Representation in Research

People who are LGBTQIA+

Sexual orientation and gender identity (SOGI) may influence disease risk, incidence, severity, manifestation, and treatment response. Yet, researchers rarely collect or report standard demographic variables for SOGI in clinical trials, as they do for other common demographic variables (e.g., age, race/ethnicity). We don’t know what we aren’t measuring, and therefore don’t know if people who are sexual and gender diverse (SGD) are being fairly included in trials or what the outcomes of trials are for SGD populations. We do know that people who are LGBTQIA+ experience discrimination in many areas of life, and some report not feeling welcome by healthcare providers and in clinical facilities.

While the existing portfolio of MRCT Center Representation in Clinical Research resources (e.g., Achieving Diversity, Inclusion, and Equity in Clinical Research Guidance Document, IRB/HRPP DEI Toolkit) has been widely used to reduce common barriers to trial participation, we are continuing to develop tailored resources where there are population-specific barriers to clinical research participation.

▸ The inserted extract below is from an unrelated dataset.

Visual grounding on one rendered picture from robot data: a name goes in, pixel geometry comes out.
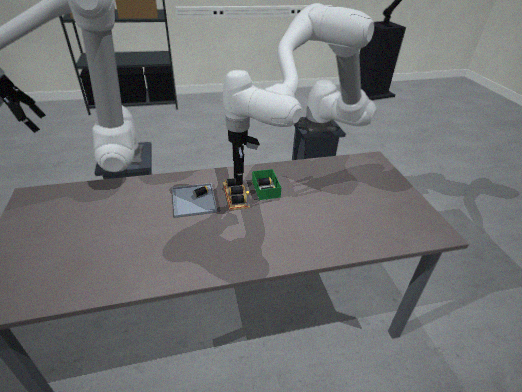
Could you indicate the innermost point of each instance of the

The MRCT Center has convened an LGBTQIA+ Inclusion by Design in Clinical Research working group, with voices at the table from across different clinical research stakeholder groups (sponsors, CROs, researchers, regulators), LGBTQ communities, and allies. This working group is endeavoring to complement existing resources in the clinical care and research spaces with resources to support LGBTQIA+ inclusion that have a focus on clinical research.

Related Assets

Please note: The tools in the LGBTQIA+ Inclusion by Design in Clinical Research Toolkit are living documents and will be improved with use. We welcome feedback, suggestions, useful references and resources, and concerns.

Acknowledgments

Many thanks to everyone who has so thoughtfully collaborated on these products. Members who have chosen to be publicly acknowledged are listed in the links below, with the titles and organizational affiliations that they had at the time of the product launch. Please note that each member served in their individual capacity, and the views and findings expressed are those of the authors and do not imply endorsement or reflect the views or policies of the U.S. Food and Drug Administration or the affiliated organization or entity of any member who contributed to this work.

Leadership

  • Dr. Barbara Bierer, Faculty Director, The MRCT Center
  • Dr. Willyanne DeCormier Plosky (she/her/hers), Program Director, The MRCT Center
  • Aaron Kirby, Bioethics Fellow, Harvard Medical School

Working Group

  • Batisha Anson, Global Head of Patient Diversity & Health Equity, Syneos Health
  • Todd Bazin, Head of Data Standards, Biogen
  • Amy Ben-Arieh, The Fenway Institute at Fenway Health
  • Isabel Brown (she/her/hers), Associate Global Clinical Trial Leader, Genentech
  • Andrew Camarena (he/him/his), MPH, Community Engagement and Recruitment Manager, The Fenway Institute
  • Ravina Cerreta-Dial (she/her/hers), VPM- Community Lead, PRIDE ERG Lead, Novartis
  • Savine DaCosta, Clinical Trial Diversity Site LeadBiogen
  • Dr. Keith Dawson (he/him/his),Principal Portfolio Leader, Global Health Equity & Population Science Roche/Genentech
  • Marichu Endraca, Senior Global Trial Manager, CPO-Global Clinical Dev, Amgen
  • Dr. Frances Grimstad, Assistant Professor in Obstetrics, Gynecology, and Reproductive Biology, Boston Children’s Hospital
  • Dean J. Mariano, DO (he/him/his), Eli Lilly & Company
  • Meghan McKenzie (she, her/hers), Patient Inclusion and Health Equity, Chief Diversity Office, Genentech
  • Michelle Ouellette (she/her/hers)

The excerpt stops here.